Doctors looked at four autistic children who also had intellectual disability. Each child had small physical differences like low-set ears or wide-spaced eyes.

The team took blood and checked the chromosomes under a microscope. They found new, never-before-seen changes on chromosomes 3, 5, 16, and 17.

All four kids had big pieces of chromosome missing or moved around. These large structural flaws were brand-new to science in 1986.
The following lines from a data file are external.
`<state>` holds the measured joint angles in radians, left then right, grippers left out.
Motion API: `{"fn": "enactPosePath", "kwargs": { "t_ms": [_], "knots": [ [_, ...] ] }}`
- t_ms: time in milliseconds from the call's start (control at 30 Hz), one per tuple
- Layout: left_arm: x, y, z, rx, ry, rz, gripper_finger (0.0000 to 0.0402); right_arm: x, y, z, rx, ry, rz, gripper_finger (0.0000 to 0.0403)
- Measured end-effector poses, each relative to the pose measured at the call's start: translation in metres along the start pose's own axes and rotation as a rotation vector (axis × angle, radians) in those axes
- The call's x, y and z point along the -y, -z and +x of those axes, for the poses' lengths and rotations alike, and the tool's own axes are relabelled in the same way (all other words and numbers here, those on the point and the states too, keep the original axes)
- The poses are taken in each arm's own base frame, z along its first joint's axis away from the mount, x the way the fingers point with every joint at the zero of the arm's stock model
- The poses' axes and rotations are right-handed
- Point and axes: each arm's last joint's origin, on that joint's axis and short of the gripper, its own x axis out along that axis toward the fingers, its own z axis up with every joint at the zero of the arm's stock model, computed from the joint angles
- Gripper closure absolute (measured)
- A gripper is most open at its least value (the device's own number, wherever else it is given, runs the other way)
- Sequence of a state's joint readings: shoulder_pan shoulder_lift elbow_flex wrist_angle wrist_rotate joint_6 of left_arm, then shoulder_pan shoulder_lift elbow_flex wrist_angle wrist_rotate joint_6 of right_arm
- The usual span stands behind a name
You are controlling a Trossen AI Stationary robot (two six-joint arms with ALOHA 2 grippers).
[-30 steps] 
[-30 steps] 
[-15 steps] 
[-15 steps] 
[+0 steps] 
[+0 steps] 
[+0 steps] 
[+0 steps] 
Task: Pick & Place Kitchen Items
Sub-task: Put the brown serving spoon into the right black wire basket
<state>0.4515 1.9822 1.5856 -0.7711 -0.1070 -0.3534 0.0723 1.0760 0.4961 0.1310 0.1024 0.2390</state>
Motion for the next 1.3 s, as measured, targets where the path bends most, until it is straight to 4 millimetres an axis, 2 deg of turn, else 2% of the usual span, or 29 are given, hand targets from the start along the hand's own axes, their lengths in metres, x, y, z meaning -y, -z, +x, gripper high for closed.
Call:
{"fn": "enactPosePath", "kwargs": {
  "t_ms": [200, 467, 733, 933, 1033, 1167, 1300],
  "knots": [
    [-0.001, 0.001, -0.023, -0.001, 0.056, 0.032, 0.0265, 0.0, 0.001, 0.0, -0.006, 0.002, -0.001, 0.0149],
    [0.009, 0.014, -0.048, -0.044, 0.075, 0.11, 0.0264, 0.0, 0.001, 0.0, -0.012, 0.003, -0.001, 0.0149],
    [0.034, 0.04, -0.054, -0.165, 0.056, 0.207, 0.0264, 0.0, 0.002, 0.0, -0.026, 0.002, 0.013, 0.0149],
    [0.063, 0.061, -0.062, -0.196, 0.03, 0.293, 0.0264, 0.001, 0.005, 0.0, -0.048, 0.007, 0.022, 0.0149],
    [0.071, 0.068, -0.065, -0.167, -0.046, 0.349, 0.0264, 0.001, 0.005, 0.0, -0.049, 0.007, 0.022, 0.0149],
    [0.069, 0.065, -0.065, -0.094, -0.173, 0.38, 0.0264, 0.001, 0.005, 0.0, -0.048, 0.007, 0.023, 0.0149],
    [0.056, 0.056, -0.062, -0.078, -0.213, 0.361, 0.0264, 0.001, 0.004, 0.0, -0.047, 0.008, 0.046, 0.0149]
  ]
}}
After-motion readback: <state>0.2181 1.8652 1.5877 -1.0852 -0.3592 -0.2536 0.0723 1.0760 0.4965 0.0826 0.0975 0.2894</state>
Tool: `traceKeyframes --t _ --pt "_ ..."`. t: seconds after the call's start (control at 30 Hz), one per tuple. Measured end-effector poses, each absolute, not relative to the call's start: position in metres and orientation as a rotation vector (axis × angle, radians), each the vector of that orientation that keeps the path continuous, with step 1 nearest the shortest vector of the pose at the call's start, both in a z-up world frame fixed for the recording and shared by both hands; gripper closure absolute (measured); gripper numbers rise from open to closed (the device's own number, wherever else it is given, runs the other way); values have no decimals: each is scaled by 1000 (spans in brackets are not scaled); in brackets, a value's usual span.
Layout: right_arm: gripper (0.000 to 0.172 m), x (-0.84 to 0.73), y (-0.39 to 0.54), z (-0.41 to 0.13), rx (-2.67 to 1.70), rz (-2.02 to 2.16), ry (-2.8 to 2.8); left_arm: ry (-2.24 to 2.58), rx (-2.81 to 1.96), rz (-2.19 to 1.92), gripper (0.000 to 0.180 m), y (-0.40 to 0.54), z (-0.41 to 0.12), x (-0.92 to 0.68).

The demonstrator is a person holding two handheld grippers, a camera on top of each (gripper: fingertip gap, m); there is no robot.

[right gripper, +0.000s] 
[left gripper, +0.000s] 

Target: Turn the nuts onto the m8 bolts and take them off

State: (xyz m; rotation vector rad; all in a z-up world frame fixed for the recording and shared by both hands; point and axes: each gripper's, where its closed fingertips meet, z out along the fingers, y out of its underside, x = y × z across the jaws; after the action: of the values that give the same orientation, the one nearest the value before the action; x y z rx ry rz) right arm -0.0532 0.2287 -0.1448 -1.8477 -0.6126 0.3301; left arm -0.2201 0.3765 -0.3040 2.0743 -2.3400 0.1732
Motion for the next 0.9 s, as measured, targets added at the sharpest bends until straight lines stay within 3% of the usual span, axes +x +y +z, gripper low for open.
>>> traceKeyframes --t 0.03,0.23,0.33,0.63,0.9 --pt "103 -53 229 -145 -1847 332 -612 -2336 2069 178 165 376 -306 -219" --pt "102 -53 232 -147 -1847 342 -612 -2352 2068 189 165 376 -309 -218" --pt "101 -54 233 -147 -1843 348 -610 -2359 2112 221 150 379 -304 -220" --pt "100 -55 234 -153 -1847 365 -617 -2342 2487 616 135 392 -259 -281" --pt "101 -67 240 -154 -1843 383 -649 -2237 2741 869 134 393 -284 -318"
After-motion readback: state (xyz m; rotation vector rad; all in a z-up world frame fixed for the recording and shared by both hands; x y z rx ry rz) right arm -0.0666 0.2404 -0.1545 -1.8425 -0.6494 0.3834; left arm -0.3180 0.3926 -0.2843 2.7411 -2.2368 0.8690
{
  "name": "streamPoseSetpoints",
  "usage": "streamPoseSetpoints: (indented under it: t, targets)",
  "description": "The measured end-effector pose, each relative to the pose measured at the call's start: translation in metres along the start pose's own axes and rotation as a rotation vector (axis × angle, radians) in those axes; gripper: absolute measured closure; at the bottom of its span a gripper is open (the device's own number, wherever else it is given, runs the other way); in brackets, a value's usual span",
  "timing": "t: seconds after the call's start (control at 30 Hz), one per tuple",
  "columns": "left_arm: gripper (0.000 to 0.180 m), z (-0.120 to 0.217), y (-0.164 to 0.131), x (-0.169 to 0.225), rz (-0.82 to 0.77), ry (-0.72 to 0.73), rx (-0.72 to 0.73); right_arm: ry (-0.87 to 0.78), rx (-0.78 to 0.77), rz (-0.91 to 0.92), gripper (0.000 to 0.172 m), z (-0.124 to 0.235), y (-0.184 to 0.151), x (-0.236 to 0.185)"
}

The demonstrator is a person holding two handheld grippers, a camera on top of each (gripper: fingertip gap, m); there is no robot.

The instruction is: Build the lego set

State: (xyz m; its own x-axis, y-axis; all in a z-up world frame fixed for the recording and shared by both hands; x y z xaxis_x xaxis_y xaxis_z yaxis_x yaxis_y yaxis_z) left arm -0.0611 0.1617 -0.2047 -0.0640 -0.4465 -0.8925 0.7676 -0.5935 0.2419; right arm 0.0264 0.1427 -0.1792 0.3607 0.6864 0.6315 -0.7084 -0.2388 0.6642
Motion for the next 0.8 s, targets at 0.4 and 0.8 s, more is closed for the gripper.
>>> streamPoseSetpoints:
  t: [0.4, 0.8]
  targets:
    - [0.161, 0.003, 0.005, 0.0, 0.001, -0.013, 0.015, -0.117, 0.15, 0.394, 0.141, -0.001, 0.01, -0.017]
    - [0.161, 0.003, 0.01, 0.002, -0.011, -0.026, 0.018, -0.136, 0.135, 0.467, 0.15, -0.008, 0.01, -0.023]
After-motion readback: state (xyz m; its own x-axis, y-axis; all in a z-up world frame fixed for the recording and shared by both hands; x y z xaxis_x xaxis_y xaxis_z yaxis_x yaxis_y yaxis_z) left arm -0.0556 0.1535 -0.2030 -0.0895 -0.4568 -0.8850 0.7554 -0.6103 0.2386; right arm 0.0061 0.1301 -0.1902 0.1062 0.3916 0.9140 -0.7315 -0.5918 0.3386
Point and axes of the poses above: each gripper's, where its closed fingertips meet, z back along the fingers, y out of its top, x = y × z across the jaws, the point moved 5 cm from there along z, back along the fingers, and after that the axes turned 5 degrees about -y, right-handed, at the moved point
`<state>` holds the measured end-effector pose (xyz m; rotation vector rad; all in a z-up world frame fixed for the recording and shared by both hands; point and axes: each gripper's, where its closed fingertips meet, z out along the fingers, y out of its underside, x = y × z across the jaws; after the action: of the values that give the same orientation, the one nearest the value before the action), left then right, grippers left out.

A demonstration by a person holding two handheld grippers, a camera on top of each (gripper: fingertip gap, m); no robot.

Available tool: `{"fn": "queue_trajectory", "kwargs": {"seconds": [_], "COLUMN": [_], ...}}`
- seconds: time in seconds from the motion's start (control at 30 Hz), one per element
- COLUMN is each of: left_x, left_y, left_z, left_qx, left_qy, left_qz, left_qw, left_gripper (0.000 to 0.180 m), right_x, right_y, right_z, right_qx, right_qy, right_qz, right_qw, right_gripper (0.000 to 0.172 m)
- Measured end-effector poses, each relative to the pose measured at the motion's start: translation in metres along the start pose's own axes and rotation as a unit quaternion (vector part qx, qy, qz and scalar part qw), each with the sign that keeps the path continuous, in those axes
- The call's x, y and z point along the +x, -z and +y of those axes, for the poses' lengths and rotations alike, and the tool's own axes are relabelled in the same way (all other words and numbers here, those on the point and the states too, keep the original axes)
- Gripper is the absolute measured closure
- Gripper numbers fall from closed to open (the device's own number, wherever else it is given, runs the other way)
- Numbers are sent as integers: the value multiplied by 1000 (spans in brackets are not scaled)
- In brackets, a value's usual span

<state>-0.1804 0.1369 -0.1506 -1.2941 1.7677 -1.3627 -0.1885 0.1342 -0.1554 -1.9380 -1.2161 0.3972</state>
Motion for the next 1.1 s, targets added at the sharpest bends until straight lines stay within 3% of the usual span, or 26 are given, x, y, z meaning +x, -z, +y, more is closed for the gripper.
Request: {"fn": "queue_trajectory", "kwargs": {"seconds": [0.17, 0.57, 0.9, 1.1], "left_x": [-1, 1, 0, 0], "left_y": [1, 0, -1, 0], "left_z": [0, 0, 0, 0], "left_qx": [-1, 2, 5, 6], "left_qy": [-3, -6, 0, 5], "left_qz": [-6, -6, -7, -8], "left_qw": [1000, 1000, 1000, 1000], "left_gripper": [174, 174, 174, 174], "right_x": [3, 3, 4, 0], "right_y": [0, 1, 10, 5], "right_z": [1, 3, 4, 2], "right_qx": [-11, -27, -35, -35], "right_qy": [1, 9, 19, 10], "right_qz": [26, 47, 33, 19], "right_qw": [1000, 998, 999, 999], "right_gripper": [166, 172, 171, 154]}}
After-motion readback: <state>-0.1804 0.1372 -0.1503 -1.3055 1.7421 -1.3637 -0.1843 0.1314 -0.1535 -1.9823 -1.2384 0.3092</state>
The doctors said these flaws might explain both the autism and the low IQ. They urged others to run chromosome tests when autism and ID occur together.

Gaily et al. (1998) later screened the kids with PDDs and found only a large share had chromosome flaws. The low number seems to clash with R et al.'s a large share rate, but the 1998 study used a wider autism spectrum while R et al. only counted kids with clear physical signs.

Estécio et al. (2002) found a large share of 30 Brazilian youths had flaws, and Nader-Grosbois et al. (2012) traced one girl's autism to a tiny 16q23.2 deletion. These later papers extend R et al.'s idea: physical clues plus ID warrant genetic testing.

Cohen et al. (2005) pulled the early cases into a review and built a bedside checklist. The checklist keeps R et al.'s core message alive: look at the body, then test the chromosomes.

When you see a client with both autism and unexplained ID, scan for minor physical anomalies. If you spot them, talk to the family about chromosome testing. The test may reveal a known cause, sharpen prognosis, and guide medical follow-up.